Arbuscular mycorrhizal symbiosis modulates the apocarotenoid biosynthetic pathway in saffron

•Saffron inoculated with Rhizophagus intraradices produced a spice richer in safranal.•R. intraradices modulated the transcription of CCD2 and UGT709G1.•The expression of the genes for SLs and ABA biosynthesis did not change.•A biofertilizing effect was observed in the corms at flowering. Crocus sativus L. (saffron) has been propagated for millennia to produce the precious spice saffron from the red stigmas. The inebriant organoleptic and bioactive properties mainly depend on the content of crocins (dyeing capacity), picrocrocin (flavor), and safranal (aroma), apocarotenoids deriving from zeaxanthin.
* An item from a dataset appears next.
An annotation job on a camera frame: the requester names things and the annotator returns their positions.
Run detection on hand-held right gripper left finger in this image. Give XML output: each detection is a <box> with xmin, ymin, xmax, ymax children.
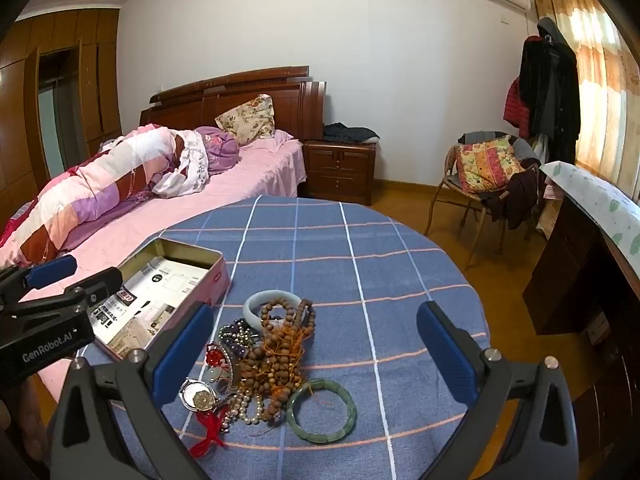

In this study, an integrated biochemical and molecular analysis was carried out on fresh saffron stigmas to investigate the influence exerted by the arbuscular mycorrhizal fungus (AMF) Rhizophagus intraradices on the production of the main saffron apocarotenoids responsible for the properties of the spice. Since mineral enrichment due to AM symbiosis has been related to changes in the secondary metabolism of plants, the mineral content of saffron corms at flowering was also analyzed. Rare arbuscules (AMF trade structures) were found in mycorrhized plants. However, the expression of D27, CCD7, and NCED involved in the synthesis of strigolactones (SLs) and abscisic acid (ABA), which promote AM symbiosis, did not change in the stigmas. The transcription of β-LYC and CCD4a/b was not affected by AMF, whereas that of CCD2, which encodes the key enzyme producing major apocarotenoids, was upregulated. The crocin content was reduced in treated plants even if the expression of ALDH, UGT74AD1, and UGT91P3, involved in crocin synthesis, did not change. Conversely, UGT709G1, implicated in picrocrocin synthesis, was overexpressed in the inoculated plants, thus the safranal content was increased in the spice.